Event

ABSTRACT - This talk situates the exploration and discussion of religious emotions in the context of recent findings on emotions in general. Philosophy and the cognitive sciences (Robert C. Solomon,  Martha Nussbaum, Antonio Damasio, Jenefer Robinson, and others) have challenged the idea that emotions  are harmful  to reason, detrimental to judgment and to moral conduct, an idea widely held for centuries in the Western philosophical tradition (particularly by Platonists, the Stoics, and Descartes), and also often promoted by Christian theologians.
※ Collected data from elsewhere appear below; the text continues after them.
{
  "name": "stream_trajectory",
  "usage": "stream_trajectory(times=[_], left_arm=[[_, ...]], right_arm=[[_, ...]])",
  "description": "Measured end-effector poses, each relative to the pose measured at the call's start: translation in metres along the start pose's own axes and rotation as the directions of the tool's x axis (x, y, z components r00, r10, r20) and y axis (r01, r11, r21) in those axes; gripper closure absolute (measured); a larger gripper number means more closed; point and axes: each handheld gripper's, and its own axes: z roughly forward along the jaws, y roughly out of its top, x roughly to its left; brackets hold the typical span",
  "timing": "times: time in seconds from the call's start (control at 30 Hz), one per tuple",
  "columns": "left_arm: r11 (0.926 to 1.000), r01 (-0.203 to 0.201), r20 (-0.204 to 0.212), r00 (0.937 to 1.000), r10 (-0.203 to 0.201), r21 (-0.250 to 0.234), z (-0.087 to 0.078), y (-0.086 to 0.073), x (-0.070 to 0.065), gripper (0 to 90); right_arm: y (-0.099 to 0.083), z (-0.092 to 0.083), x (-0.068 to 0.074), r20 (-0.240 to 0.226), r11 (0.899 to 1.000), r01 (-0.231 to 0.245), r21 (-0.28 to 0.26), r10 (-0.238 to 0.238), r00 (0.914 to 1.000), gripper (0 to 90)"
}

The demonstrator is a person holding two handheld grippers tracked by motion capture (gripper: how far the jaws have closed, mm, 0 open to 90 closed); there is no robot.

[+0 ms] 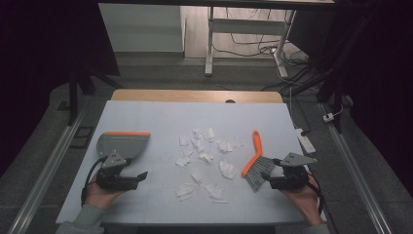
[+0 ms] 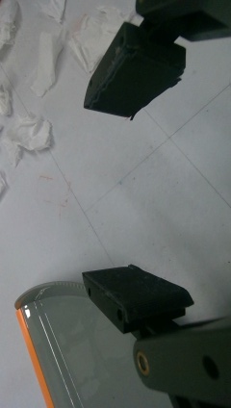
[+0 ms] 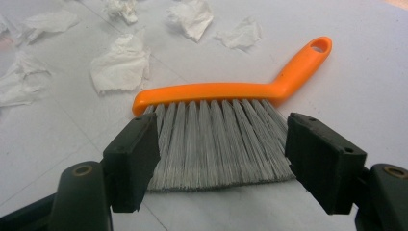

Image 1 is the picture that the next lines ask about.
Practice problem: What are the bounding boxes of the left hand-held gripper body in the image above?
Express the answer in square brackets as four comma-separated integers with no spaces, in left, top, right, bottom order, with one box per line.
[94,149,140,192]

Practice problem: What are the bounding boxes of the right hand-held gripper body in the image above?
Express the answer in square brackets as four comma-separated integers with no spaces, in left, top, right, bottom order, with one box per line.
[269,152,318,191]

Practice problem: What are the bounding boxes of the orange brush with grey bristles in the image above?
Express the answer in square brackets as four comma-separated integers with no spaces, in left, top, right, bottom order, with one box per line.
[241,130,278,193]

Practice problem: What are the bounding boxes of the pile of white paper scraps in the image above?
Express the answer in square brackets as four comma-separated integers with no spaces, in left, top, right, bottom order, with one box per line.
[173,127,245,205]

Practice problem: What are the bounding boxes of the person's left hand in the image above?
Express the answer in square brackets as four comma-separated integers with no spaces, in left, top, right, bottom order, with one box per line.
[84,173,127,211]

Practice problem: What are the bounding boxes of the person's right hand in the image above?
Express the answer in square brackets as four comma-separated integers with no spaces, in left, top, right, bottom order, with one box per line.
[280,180,322,226]

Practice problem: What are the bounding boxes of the grey dustpan with orange edge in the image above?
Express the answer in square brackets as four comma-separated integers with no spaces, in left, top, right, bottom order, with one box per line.
[95,131,152,169]

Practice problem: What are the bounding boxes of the white power strip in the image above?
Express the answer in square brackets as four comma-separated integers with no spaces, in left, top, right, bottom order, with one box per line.
[294,128,317,155]

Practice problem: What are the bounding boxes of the black floor plate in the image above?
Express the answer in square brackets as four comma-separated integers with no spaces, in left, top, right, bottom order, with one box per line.
[69,126,95,150]

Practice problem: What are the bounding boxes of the black metal stand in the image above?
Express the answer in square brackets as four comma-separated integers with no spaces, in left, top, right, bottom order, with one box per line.
[315,61,347,135]
[65,57,115,127]

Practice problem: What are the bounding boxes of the wooden table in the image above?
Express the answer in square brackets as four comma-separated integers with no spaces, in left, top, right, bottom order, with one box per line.
[111,89,284,104]

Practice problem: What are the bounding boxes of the dark curtain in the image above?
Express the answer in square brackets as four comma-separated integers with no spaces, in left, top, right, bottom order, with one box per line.
[287,0,413,198]
[0,0,121,178]

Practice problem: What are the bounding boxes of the white cabinet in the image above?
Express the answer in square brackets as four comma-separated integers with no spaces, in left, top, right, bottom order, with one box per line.
[98,3,187,54]

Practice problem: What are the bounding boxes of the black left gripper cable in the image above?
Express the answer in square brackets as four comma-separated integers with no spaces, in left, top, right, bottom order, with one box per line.
[80,156,109,207]

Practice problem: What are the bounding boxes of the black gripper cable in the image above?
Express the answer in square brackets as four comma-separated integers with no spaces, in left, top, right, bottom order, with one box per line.
[304,171,326,216]
[80,156,109,207]

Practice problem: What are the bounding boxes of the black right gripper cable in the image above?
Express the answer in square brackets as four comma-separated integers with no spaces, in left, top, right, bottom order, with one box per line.
[304,171,326,216]

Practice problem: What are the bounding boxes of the metal floor rail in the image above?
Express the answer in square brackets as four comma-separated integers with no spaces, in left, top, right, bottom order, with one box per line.
[319,102,394,234]
[7,108,88,234]

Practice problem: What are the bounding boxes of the tangle of black floor cables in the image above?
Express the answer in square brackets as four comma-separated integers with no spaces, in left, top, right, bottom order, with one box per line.
[212,7,313,94]

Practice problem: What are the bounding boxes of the white desk frame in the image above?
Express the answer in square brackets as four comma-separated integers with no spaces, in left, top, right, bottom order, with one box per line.
[204,6,297,79]
Although this talk will not  deal with contemporary philosophers and cognitive scientists in detail, it will show how they have reversed the traditional negative view of emotion, and how they have made the issue of emotions  culturally relevant at present. Religious emotion as such has been, on the whole, neglected in their work, and  it is time to connect their theories to those of three authors whose works have been crucial in the field of the Comparative Study of Religions since the early decades of the twentieth century: Sigmund Freud, William James and Rudolph Otto. This talk argues that interest in the emotions plays a prominent part in their research, which is articulated  according to different disciplinary methodologies and protocols. The reading of the works of Freud, Otto and James intends to address the following points: [1] What is the personal significance and cultural role of religious emotions? [2] Are religious emotions cognitive? [3] Is there an original “religious feeling”? [4] (How)/Do religious emotions differ from secular emotions? Is there a specificity of religious emotions?

D6 Speaker
Angela Locatelli is (Full and Tenured) Professor of English Literature, and Director of the PhD Program in “Euro-American Literatures” at the University of Bergamo, Italy. Faculty member (and one of the five founding members) of the International PhD Network established in 2008 by the University of Giessen (Germany) with the Universities of Bergamo, Helsinki, Stockholm, The Catholic University of Portugal in Lisbon and the University of Graz (http://phdnet.uni-giessen.de). She has been on the Editorial Board of: EJES The European Journal of English Studies, Textus, Fogli di Anglistica, Merope, Dintorni. She is on the Editorial Board of Armenian Folia Anglistika. In 1999 and in 2008 Angela Locatelli was awarded two short-term Fellowships at the Folger Shakespeare Library in Washington DC.